Please return every line in the entries below with the word "boundary" in it.

··· Source information ···

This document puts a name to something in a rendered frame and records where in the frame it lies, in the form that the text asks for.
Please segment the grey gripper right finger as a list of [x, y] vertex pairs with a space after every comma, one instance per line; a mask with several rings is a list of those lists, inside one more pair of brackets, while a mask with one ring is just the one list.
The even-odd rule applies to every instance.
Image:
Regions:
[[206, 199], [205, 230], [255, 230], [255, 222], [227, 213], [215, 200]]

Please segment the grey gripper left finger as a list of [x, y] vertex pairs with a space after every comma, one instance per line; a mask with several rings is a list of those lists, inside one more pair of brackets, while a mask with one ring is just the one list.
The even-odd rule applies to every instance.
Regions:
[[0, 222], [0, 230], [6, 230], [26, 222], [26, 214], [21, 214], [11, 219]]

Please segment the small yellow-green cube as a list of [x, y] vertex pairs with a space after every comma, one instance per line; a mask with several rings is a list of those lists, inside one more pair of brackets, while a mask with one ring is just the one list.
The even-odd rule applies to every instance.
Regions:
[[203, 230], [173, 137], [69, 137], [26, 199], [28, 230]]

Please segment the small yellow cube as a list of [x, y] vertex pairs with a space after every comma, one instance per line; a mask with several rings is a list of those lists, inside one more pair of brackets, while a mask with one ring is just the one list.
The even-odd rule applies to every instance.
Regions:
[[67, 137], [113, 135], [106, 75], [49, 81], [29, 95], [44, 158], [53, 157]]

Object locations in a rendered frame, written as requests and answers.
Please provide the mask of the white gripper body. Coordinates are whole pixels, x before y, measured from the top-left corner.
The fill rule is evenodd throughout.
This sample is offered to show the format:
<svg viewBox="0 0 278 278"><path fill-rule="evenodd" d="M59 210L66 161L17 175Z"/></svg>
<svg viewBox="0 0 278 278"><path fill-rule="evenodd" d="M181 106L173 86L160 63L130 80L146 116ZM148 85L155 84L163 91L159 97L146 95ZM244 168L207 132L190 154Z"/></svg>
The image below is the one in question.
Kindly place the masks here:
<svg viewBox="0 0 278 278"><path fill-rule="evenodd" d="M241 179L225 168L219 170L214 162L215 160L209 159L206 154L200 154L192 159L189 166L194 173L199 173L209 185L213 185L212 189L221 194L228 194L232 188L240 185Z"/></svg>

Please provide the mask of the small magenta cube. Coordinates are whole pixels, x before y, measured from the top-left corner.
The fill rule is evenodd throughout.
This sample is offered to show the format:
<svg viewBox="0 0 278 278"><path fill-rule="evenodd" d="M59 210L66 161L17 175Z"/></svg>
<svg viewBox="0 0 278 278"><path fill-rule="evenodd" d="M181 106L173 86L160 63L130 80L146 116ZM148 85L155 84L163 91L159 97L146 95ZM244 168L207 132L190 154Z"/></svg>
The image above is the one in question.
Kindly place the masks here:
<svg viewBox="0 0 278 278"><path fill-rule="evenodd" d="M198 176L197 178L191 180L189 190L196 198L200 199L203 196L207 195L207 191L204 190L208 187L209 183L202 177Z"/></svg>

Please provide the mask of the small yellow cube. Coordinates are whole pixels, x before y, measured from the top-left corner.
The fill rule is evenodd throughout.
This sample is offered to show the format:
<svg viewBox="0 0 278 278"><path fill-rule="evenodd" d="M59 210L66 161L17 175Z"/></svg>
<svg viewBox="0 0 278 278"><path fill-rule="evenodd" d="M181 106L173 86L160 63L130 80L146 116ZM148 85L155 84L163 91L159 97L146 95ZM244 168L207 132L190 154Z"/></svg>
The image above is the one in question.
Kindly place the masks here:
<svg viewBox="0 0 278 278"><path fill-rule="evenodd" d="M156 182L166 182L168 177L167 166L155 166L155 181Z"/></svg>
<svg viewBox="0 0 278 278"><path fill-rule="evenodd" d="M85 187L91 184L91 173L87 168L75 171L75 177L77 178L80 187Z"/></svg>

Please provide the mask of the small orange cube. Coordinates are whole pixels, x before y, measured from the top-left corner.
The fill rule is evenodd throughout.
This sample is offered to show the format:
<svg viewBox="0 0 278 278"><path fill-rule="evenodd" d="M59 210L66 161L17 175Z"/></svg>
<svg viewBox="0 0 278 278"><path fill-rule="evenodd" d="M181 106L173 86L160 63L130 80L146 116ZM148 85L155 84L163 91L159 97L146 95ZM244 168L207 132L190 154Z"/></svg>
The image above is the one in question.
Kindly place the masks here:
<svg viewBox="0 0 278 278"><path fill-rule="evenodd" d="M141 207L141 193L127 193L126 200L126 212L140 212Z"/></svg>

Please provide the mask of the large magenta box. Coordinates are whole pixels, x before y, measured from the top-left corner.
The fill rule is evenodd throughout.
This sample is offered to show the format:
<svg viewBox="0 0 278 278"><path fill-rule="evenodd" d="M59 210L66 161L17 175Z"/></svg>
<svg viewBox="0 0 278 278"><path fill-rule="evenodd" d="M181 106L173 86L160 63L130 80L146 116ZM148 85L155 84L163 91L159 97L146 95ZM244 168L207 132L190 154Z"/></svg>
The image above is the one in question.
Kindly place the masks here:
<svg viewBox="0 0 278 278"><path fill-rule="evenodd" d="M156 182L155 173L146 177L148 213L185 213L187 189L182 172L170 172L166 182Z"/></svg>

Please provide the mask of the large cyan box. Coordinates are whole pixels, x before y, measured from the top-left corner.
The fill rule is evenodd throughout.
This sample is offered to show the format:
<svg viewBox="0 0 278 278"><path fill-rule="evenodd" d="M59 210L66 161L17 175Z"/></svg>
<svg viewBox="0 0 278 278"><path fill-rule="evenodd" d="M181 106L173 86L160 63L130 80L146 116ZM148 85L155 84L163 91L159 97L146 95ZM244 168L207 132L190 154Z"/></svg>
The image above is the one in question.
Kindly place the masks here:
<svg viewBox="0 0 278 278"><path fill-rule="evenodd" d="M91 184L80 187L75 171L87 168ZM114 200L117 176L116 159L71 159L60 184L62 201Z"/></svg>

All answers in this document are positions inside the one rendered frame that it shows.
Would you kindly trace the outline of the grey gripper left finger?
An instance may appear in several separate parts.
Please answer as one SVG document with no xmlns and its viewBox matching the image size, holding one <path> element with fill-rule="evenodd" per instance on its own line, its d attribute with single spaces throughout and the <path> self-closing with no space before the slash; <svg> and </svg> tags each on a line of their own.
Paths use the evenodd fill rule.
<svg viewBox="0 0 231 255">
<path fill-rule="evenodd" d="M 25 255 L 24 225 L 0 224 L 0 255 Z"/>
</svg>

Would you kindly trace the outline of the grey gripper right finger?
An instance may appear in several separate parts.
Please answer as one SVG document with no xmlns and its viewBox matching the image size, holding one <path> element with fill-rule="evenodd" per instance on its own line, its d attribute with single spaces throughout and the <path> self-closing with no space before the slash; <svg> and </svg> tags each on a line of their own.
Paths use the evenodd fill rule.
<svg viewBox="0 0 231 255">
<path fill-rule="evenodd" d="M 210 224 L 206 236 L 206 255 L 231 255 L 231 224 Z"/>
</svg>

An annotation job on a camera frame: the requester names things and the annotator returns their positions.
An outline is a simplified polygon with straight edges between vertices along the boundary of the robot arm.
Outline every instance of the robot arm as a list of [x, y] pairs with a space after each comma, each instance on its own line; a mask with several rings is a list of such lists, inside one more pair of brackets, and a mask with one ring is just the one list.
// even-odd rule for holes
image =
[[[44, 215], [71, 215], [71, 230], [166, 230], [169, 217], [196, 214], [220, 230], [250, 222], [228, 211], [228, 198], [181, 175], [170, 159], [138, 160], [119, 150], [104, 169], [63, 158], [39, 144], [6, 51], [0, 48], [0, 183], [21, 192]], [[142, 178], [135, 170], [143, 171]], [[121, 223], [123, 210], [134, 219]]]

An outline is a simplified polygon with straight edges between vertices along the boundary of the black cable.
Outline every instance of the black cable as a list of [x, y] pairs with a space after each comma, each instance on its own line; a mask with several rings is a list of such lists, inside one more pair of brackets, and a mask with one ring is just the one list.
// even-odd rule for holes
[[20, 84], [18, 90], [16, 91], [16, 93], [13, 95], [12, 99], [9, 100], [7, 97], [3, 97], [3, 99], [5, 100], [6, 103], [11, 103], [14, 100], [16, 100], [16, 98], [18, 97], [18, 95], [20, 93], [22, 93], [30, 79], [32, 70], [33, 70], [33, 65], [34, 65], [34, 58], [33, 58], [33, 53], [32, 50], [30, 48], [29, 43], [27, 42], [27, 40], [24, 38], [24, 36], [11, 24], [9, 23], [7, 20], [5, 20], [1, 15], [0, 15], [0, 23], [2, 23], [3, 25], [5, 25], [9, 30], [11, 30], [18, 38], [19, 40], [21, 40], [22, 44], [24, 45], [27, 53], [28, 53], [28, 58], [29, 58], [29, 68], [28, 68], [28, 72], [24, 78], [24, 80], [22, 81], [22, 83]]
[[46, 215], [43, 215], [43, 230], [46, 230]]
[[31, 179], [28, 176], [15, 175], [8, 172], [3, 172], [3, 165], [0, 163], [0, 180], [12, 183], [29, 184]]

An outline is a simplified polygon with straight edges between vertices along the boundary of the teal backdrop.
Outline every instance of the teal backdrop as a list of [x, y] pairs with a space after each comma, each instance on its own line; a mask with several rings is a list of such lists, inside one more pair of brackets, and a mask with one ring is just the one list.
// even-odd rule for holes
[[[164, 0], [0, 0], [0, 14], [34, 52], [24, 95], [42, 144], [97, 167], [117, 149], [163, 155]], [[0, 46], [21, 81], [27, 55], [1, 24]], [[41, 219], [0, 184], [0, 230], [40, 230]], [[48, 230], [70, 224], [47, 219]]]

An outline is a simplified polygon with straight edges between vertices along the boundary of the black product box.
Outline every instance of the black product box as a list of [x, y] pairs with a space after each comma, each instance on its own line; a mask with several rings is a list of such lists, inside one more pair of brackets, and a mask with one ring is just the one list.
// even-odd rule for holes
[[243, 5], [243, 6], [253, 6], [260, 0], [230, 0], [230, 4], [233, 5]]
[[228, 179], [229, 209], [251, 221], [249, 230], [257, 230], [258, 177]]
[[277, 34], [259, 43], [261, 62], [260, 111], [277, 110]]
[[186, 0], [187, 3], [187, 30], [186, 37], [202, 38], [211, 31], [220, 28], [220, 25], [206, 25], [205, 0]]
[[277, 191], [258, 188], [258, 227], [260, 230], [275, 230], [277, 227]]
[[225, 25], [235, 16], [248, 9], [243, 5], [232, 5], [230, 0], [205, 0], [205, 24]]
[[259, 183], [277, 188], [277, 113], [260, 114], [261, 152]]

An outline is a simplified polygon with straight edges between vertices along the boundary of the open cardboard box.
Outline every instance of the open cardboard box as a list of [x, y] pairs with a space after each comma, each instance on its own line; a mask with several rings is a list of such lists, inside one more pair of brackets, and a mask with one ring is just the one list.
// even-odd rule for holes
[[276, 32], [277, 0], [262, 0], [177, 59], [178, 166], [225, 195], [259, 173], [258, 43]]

···

**Result below**:
An outline is a simplified polygon with straight edges between vertices along the boundary of the robot arm.
An outline is a simplified polygon with straight edges between vertices along the boundary of the black cable.
An outline is a simplified polygon with straight edges between vertices along the boundary of the teal backdrop.
An outline is a simplified polygon with straight edges between vertices along the boundary of the black product box.
An outline is a simplified polygon with straight edges between vertices along the boundary of the open cardboard box.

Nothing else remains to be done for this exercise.